Перед отъездом удивил меня немножко Володя Катков. Раздобыл где-то кодак и целые дни все меня снимал.
Толя держался в стороне, я его почти и не видела. И уехал он раньше меня. Уехал в Смоленск. Он там учился.
Прошло два года.
За это время видела я Толю только раз. Он приезжал в Петербург на несколько дней по какому-то делу и бывал у Катковых.
Переменился он мало. Такое же осталось круглое детское лицо с серыми глазами.
– Собака! Здравствуй! Давай лапу.
Он страшно смутился, засмеялся и не знал что сказать.
И в эти дни получала я от Зины Катковой записки: «Приходи непременно вечером. Собака скулит». Или: «Приходи скорее. Собака тает на глазах. Грех мучить животных».
Хотя все потихоньку и подсмеивались над ним, но вел он себя очень спокойно, разговора со мной не искал и по-прежнему прятался за чью-нибудь спину.
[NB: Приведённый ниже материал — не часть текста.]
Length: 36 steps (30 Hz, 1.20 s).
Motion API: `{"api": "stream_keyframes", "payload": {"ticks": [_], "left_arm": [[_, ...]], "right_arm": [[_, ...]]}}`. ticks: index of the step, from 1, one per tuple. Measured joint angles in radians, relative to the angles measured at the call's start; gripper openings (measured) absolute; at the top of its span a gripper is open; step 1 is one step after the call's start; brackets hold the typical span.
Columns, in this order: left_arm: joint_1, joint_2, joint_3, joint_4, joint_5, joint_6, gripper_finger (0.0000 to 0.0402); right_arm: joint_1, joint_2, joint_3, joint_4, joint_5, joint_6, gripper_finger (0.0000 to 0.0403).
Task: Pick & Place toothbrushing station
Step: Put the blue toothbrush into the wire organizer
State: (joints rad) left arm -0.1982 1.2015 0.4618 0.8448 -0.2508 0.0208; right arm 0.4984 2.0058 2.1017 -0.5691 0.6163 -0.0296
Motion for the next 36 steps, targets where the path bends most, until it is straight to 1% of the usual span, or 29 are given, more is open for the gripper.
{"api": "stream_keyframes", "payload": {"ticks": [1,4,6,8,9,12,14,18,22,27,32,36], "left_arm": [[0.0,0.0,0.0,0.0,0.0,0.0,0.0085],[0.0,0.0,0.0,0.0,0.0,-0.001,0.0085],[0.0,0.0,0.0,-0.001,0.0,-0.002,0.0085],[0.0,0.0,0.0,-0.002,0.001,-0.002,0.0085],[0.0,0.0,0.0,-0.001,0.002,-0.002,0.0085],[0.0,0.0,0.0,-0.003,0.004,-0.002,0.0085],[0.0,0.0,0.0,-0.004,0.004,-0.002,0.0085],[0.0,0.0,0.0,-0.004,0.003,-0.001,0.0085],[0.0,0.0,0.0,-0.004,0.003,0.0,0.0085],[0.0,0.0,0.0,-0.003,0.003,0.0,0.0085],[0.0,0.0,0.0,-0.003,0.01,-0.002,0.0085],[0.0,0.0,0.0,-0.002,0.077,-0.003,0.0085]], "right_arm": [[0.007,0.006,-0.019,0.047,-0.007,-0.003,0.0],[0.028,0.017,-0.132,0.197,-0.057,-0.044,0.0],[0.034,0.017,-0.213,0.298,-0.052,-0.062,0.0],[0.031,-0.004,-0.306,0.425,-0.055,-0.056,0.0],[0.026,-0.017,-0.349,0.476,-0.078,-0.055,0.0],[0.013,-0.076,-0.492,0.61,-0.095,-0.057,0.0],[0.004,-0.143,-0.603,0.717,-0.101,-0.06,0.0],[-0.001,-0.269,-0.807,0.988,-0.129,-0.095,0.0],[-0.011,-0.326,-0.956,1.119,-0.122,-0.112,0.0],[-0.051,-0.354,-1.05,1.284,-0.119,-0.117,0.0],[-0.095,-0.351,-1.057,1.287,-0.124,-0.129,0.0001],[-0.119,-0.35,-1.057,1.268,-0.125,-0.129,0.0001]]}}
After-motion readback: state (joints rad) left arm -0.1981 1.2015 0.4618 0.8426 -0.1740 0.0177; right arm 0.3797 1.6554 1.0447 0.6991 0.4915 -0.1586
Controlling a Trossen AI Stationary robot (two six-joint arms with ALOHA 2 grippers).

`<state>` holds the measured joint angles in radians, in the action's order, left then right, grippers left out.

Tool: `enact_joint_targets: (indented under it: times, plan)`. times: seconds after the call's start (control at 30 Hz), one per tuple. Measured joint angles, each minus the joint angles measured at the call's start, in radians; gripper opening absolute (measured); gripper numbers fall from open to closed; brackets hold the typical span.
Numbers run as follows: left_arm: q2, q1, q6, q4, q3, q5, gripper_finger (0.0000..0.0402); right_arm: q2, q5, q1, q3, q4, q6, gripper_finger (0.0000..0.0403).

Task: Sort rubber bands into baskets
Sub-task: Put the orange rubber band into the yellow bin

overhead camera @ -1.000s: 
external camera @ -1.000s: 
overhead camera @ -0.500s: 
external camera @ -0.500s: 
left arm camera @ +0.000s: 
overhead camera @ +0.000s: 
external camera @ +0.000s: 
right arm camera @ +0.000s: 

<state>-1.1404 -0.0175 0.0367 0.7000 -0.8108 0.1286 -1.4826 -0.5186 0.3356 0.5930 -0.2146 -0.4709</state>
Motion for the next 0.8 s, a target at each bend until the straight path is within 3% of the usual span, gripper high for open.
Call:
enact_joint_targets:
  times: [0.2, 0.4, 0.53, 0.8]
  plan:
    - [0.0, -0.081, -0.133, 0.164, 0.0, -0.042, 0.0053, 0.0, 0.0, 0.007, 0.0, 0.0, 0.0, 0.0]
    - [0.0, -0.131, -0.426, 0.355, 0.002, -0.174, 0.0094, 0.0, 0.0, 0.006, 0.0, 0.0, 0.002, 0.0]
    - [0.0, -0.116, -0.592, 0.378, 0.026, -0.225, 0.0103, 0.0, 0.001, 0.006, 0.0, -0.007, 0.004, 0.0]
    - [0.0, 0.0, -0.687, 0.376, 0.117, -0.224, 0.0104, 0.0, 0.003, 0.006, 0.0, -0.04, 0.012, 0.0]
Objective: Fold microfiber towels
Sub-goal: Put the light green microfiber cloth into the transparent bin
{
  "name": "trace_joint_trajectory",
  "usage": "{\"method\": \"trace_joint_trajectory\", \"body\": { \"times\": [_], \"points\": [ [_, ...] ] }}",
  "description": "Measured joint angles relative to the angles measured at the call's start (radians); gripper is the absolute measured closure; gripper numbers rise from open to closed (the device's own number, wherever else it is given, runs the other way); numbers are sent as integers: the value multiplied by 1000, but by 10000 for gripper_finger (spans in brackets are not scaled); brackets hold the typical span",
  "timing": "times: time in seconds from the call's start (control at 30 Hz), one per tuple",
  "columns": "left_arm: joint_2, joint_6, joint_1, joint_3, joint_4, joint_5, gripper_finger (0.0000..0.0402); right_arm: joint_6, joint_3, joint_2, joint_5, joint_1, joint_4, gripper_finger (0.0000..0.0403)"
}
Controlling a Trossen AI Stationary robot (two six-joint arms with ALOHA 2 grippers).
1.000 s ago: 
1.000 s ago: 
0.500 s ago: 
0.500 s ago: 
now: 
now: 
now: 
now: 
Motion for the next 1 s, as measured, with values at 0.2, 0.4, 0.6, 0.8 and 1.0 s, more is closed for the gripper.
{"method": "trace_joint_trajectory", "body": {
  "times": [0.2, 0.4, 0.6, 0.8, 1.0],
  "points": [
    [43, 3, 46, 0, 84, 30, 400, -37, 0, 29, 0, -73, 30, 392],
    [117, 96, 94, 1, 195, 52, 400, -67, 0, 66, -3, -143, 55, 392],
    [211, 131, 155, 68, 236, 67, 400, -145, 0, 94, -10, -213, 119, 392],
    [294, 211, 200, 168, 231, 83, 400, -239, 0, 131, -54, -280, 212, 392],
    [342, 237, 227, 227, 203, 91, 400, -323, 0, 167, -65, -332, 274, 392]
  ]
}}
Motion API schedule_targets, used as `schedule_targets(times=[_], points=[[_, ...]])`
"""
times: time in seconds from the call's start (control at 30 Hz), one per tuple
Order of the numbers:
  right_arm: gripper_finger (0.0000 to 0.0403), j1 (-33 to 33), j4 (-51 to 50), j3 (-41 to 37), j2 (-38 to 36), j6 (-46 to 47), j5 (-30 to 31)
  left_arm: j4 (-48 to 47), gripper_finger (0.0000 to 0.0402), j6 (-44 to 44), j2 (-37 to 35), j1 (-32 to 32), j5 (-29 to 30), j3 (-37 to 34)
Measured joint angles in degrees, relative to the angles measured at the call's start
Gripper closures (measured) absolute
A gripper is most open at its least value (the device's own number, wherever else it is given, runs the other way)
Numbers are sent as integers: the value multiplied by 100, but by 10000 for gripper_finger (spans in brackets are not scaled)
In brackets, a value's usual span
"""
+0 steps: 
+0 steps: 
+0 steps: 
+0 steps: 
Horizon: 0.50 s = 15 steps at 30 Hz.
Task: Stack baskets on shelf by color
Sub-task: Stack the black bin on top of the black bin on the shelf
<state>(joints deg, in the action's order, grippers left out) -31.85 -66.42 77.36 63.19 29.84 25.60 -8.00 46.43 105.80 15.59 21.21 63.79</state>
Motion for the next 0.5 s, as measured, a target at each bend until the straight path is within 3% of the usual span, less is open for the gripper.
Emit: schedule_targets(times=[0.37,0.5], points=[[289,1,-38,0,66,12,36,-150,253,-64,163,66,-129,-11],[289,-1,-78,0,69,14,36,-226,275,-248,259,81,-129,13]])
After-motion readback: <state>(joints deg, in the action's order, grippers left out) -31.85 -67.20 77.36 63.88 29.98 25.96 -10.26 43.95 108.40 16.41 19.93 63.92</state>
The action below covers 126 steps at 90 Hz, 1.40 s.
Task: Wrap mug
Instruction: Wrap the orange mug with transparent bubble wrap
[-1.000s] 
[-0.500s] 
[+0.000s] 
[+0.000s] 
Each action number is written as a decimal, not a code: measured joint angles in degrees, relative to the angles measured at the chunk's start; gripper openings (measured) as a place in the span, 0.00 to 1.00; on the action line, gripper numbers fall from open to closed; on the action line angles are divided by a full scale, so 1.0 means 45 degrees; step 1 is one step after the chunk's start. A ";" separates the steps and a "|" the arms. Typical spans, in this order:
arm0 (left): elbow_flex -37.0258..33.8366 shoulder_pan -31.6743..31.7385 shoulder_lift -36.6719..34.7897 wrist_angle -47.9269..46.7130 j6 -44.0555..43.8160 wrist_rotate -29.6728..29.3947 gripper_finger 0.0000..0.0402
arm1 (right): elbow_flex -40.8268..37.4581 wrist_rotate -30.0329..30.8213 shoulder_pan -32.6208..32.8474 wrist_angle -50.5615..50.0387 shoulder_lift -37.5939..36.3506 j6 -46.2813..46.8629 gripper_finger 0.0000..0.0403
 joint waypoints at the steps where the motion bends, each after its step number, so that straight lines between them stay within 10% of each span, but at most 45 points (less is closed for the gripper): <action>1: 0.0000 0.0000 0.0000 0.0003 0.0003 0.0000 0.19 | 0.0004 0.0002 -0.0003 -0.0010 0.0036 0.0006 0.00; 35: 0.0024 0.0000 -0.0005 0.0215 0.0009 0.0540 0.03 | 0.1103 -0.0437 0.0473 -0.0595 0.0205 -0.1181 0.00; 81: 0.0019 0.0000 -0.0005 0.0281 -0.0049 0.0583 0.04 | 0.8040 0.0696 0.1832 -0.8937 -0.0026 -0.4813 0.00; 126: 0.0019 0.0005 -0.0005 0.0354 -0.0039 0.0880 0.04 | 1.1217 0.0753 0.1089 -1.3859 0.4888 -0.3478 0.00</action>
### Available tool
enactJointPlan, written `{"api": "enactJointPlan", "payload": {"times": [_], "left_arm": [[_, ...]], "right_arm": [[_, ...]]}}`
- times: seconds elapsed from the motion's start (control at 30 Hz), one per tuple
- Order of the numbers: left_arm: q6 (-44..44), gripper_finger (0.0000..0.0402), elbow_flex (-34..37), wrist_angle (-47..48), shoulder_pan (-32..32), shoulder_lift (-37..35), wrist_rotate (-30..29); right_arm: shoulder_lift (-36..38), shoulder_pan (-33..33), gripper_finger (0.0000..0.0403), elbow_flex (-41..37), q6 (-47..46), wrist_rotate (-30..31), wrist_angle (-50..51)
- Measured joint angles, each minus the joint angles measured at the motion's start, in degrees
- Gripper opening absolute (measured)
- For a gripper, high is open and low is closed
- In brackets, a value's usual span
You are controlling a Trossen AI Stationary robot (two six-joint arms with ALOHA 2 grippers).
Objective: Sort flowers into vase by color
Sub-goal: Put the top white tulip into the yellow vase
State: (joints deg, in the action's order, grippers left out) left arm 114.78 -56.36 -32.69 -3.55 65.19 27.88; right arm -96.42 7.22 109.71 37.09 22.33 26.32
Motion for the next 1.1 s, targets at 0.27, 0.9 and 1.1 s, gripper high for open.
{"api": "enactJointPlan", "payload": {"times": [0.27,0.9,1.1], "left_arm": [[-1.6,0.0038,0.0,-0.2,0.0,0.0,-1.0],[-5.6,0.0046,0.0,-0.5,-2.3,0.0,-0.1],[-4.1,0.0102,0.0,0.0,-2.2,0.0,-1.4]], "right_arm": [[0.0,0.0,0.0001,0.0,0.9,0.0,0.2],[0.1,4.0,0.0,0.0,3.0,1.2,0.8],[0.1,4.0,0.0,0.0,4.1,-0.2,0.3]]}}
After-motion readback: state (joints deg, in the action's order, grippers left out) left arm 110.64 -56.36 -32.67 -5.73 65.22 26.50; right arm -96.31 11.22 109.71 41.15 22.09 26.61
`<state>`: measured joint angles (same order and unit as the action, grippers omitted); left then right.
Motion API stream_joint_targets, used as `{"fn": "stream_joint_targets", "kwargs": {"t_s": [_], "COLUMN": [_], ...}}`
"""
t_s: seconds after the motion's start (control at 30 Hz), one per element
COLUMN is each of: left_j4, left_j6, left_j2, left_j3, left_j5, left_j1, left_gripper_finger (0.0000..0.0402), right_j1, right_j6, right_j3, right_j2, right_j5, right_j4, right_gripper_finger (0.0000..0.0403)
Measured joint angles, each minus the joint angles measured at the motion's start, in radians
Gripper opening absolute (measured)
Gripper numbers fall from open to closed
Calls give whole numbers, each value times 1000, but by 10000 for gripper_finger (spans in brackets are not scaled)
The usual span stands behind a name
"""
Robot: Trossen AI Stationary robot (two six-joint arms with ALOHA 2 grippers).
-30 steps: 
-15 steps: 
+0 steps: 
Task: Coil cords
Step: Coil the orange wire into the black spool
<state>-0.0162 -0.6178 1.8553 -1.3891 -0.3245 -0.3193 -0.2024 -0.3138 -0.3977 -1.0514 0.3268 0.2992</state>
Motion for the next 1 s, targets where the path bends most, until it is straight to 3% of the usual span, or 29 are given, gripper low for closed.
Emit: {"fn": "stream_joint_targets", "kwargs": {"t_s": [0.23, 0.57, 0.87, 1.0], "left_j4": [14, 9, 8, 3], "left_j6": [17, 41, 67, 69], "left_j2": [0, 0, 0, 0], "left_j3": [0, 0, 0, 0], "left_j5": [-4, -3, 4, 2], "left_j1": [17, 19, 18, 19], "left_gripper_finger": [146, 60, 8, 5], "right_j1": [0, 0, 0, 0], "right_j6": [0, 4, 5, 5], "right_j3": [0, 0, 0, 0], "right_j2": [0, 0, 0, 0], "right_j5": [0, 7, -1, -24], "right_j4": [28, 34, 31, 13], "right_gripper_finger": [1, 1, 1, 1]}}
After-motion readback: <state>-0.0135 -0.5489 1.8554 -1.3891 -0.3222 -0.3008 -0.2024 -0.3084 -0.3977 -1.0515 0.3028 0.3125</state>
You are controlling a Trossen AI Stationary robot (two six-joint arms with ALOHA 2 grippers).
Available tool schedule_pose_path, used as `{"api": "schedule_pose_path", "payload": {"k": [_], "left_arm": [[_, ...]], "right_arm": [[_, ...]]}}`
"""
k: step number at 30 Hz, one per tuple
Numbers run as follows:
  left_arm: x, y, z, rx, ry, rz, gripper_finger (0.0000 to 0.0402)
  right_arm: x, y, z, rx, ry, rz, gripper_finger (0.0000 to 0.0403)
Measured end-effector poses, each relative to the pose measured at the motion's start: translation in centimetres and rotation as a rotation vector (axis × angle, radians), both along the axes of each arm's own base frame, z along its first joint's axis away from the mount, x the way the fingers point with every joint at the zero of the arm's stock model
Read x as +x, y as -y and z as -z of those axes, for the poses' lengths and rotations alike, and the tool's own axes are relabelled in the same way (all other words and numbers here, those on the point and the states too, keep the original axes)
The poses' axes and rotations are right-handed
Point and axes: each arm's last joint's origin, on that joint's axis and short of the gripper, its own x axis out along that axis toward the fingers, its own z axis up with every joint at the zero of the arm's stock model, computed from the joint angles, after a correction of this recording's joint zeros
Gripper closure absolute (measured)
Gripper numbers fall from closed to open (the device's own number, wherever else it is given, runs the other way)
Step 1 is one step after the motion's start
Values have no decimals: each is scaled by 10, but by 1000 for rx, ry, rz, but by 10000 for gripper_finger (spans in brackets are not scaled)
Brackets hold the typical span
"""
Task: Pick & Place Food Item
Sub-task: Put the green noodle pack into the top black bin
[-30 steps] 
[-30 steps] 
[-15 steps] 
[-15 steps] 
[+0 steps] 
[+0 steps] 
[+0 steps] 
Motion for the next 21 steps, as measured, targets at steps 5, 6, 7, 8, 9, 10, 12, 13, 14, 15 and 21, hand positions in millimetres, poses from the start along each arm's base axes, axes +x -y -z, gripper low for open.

Помню, только раз, когда за чаем Зина стала убеждать меня непременно идти в консерваторию, потому что у меня отличный голос, Толя как-то весь всполыхнулся:
– Ах, я так и знал, что на сцену! Ах, как все это чудесно.
И, конечно, сейчас же страшно сконфузился. Пробыл он в Петербурге всего несколько дней, а когда уехал, прислали мне из магазина Эйлерса огромный букет роз. Мы долго ломали голову, от кого бы это могло быть, и только на другое утро, меняя воду в вазе, увидела я на букете привязанную тоненькой золотой ниточкой маленькую сердоликовую собачку. Цветы были от Толи!
Я никому об этом не сказала. Мне почему-то ужасно его стало жалко. И собачка была такая жалкая, с блестящими глазками, точно плакала.
И откуда он, бедненький, денег достал на такой дорогой букет! Верно, подарили ему дома на театр или на покупки.
И от этих цветов, несмотря на всю их дорогую пышность, потянулась ко мне больная, нежная грусть, совсем не похожая на то, что давало людям круглое Толино лицо, детское и наивное. Я даже рада была, когда цветы засохли и тетка их выбросила. Сама я как-то не смела убрать их. А собачку засунула подальше в комод, чтобы забыть о ней. И забыла.
Потом началась сумбурная полоса жизни. Началось с консерватории, которая очень разочаровала меня. Голос мой профессор очень одобрил, но велел работать. А это было мне совсем не по характеру. Я привыкла, ничего не делая, возбуждать восторги. Пропищу какую-нибудь песенку, и все: «Ах, ах, какой талант!» А систематически работать заставить себя я не могла. Да, кажется, и всеобщее мнение о моей талантливости было преувеличено. В консерватории я ровно ничем не выделялась среди других учениц. Разве только тем, что ни разу как следует не приготовила уроки. Это разочарование, конечно, отразилось на моем характере. Я стала раздражительная, нервная. Искала утешения в болтовне, беготне и флиртах. Настроение было скверное.